Para Ernesto Meccia, os ganhos trazidos pela democracia são da ordem das representações e dos conceitos. “O fluxo circulante de imagens demonstra uma lógica de desenclave de representação, isto é, um processo de diferenciação social no bom sentido. A homossexualidade está diferenciada, realçada em termos mais inclusivos, embora não se possa dizer que a situação seja perfeita. Há luz e há sombras”, afirmou.
Uma das questões propostas por Mário Pecheny levantou a questão do lugar-comum e das perguntas de difícil resposta sobre a investigação científica. Nas pesquisas sobre prostituição, Adriana Piscitelli mostrou-se incomodada com a prevalência de um tom simpático em relação à agência das prostitutas. “É como se tudo se limitasse à autonomia das trabalhadoras. Não se pode ignorar as dinâmicas de violência e ilegalidade que cercam a atividade. E, obviamente, todos têm agência, todos têm capacidade de atuar, em alguma medida”, enfatizou Adriana Piscitelli, que acredita que uma resposta ainda a explorar nas pesquisas é escutar diretamente a perspectiva e demandas das trabalhadoras sexuais.
De acordo com Maria Luiza Heilborn, uma abordagem comum que a incomoda é a forma como muitas pesquisas são feitas, especialmente no campo da saúde. “As investigações são comumente realizadas em hospitais, muitas vezes com a mulher ainda acamada, em situação de vulnerabilidade. E priorizam a mulher. O aborto, no entanto, tem uma dimensão mais ampla: não se decide sozinho, a mulher negocia com o parceiro, conversa com os pais, com o vizinho. Há uma rede de relações sociais que está envolvida naquela situação”, afirmou. De acordo com a antropóloga, uma pergunta de difícil resposta no campo de estudos de aborto é justamente os números reais sobre interrupções de gravidezes no Brasil. “Há dados epidemiológicos, mas não temos a real dimensão do fenômeno. O aborto é a 4ª causa de mortalidade materna no país. Deveríamos ter um conhecimento mais amplo da situação”, defendeu Maria Luiza Heilborn, para quem o aborto, no país, é uma questão de igualdade. “Quem aborta é a mulher. Não é uma prática que vai afetar a sociedade. Afeta a mulher, que é quem faz e merece suporte para tanto”, afirmou.

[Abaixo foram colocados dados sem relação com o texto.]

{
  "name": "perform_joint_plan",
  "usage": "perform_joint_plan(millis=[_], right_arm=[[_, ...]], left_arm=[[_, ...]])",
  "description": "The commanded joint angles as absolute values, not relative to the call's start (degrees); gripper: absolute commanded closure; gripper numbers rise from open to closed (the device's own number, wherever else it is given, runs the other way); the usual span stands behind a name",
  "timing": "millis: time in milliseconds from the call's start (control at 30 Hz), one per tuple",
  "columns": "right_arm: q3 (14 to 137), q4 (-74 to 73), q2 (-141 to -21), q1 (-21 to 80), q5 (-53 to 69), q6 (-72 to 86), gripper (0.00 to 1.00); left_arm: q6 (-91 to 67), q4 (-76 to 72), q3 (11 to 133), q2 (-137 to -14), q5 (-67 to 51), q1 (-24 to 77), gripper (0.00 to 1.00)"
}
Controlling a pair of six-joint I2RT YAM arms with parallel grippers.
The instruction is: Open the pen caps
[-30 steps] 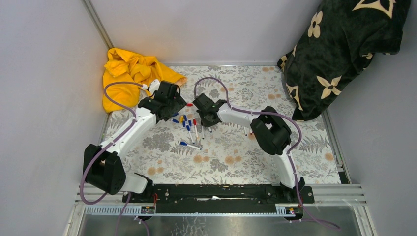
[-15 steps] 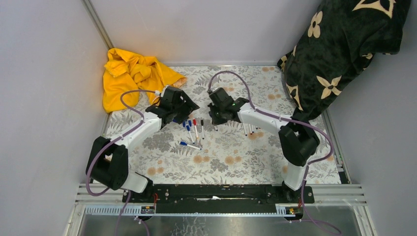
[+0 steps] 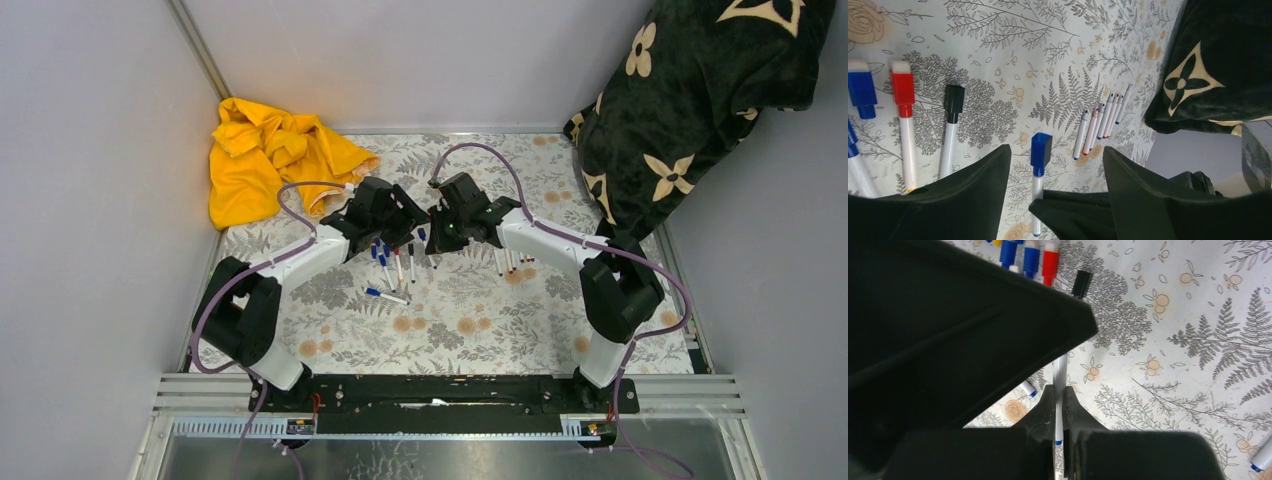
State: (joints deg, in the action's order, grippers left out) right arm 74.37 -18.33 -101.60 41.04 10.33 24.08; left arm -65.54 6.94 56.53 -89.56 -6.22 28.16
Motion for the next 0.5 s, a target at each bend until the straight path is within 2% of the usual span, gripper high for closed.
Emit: perform_joint_plan(millis=[0,333,467], right_arm=[[74.5,-16.2,-98.0,40.2,14.4,25.0,1.0],[74.2,-15.5,-97.6,38.7,16.7,25.6,1.0],[73.6,-14.7,-97.4,38.0,17.3,26.1,1.0]], left_arm=[[-66.7,2.3,58.2,-90.9,-7.2,28.6,0.28],[-67.5,0.2,57.4,-92.3,-8.4,28.5,0.48],[-67.4,-1.1,57.5,-92.5,-8.8,28.5,0.52]])
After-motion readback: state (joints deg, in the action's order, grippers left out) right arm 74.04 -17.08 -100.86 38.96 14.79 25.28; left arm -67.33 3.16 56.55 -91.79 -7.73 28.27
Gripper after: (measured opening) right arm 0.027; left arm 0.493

Ernesto Meccia acredita que um lugar-comum nas pesquisas sobre homossexualidade é a tentação de modelizar. “Parece haver um cálculo de construção de sentidos comuns para as relações homossexuais. Existe uma caricaturalização, como se a academia cedesse facilmente à tentativa de enquadrar em certos moldes relações que são distintas, apresentam configurações e dinâmicas variadas”, concluiu.